Cleaning Out the Basement – Literally and Figuratively

August 1st, 2012 by Laura Longley

For years I’ve been talking about cleaning out the basement of my house. I’ve been aware that there is a bunch of junk down there that I don’t want or need, and as time passes it gets messier and messier.

About seven years ago I was thinking of doing some remodeling to my house, but nothing was working out. I had a woman come and do feng shui to help me figure out if I was supposed to do the remodel. One thing I learned that has stuck with me is that even though all my mess was in the unfinished basement where I rarely went, it wasn’t really out of sight, out of mind.

What this woman told me was that even though the mess and chaos was not visible, it was in the foundation layer of my house – the basement – which meant it was also in my own foundation.

Cleaning out the basement has felt extremely overwhelming, which is why I’ve never done it until recently. I’ve lived in my house for nearly twelve years, and there were things that went directly in the basement when I moved in, never to be seen again. Add to that twelve years of accumulated stuff and the basement was full and very disorganized.

Even though I didn’t directly address the mess in the basement, it was always in the back of my mind, nagging at me. Five years ago I was considering selling my house. One of the things that really appealed to me about selling the house was that then I would have to clean out the basement. I could move somewhere pristine and start from a better place than where I was currently.

Well, I finally got around to cleaning out the basement over the past several weeks. I found I can only tolerate a few hours at a time – so many decisions to make about so much stuff – so it has taken me four sessions to have the purge mostly completed. The only thing left now is a dresser whose drawers are full of clothes that are at least twelve years old, and probably haven’t fit me for even longer.

Through this process of literally cleaning out my basement, I have discovered the truth in the feng shui woman’s words. Cleaning out my basement is about letting go of the past so I can make room for the future. It’s about letting go of my attachment to things, knowing that the things don’t really mean anything. It’s about letting go of the fear that I might need something I’m purging in the future, and knowing that if I do need it, I will always be able to find what I need without holding onto it now.

You can see that there is a correlation between cleaning out my physical, material stuff, and cleaning out emotional stuff.

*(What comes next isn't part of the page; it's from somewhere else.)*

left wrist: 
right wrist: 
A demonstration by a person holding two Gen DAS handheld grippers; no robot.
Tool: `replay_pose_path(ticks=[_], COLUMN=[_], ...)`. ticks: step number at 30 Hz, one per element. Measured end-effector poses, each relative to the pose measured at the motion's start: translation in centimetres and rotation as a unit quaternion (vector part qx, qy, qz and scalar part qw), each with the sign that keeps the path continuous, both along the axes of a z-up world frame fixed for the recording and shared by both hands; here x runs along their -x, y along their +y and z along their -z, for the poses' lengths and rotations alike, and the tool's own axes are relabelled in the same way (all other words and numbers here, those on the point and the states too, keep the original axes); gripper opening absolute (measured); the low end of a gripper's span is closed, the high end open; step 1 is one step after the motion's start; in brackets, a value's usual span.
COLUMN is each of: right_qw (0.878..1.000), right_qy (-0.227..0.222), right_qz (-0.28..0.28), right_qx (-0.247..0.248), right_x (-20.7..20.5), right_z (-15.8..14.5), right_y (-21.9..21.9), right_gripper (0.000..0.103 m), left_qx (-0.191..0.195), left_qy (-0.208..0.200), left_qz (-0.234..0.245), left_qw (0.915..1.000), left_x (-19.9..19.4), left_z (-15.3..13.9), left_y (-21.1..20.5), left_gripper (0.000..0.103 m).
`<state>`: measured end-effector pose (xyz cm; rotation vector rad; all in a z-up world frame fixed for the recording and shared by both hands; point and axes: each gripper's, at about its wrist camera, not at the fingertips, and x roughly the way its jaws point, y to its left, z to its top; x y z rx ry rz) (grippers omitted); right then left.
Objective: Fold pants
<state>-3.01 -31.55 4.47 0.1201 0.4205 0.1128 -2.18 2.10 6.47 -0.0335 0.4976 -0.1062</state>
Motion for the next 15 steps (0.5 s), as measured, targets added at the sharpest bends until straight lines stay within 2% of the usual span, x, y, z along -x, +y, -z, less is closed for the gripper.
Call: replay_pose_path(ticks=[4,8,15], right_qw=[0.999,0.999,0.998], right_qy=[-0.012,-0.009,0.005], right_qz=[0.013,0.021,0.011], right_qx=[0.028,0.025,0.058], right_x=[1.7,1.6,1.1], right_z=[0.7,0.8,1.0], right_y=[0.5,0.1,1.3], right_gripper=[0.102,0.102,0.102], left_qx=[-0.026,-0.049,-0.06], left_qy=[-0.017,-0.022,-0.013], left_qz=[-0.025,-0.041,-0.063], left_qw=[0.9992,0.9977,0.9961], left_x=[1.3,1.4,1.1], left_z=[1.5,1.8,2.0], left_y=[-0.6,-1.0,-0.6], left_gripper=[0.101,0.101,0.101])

It’s no coincidence that the week I began the basement project, is also the week that I had an inspiration that I was meant to leave Seattle. Both of these require letting go of the past in order to move forward.

And it’s no surprise that having this epiphany about moving one day before I began my basement cleanout sent me into a tailspin the day after the basement project began. I wrote about that experience in Stuck in the Fog? Use Your Foghorn!

Over the past several weeks I have been challenged with letting go of the past and having faith that I am moving in the right direction, even though my destination is not always visible through the fog.  I have found the combination of physically cleaning up my living space at the same time as figuratively cleaning up my internal space to be a great way to move forward by leaps and bounds.

As I’ve continued to clean out my basement, I’ve felt lighter. I’ve come to view all the stuff I had down there as an anchor that kept me stuck in place. The more I have purged the material stuff, the more I have wanted to purge. It’s a heady feeling to not need all that stuff to be okay, and to realize that the stuff actually keeps me from being where I want and need to be in life.

Here are some questions to ask yourself if you’re feeling stuck in your life:

1.      What physical or material situations are keeping me stuck in the past?

2.      How is holding on to this material stuff related to holding onto emotional stuff?

3.      If I were to let go of some of this stuff, how would I feel?

4.      What are the fears that prevent me from getting rid of stuff that no longer serves me?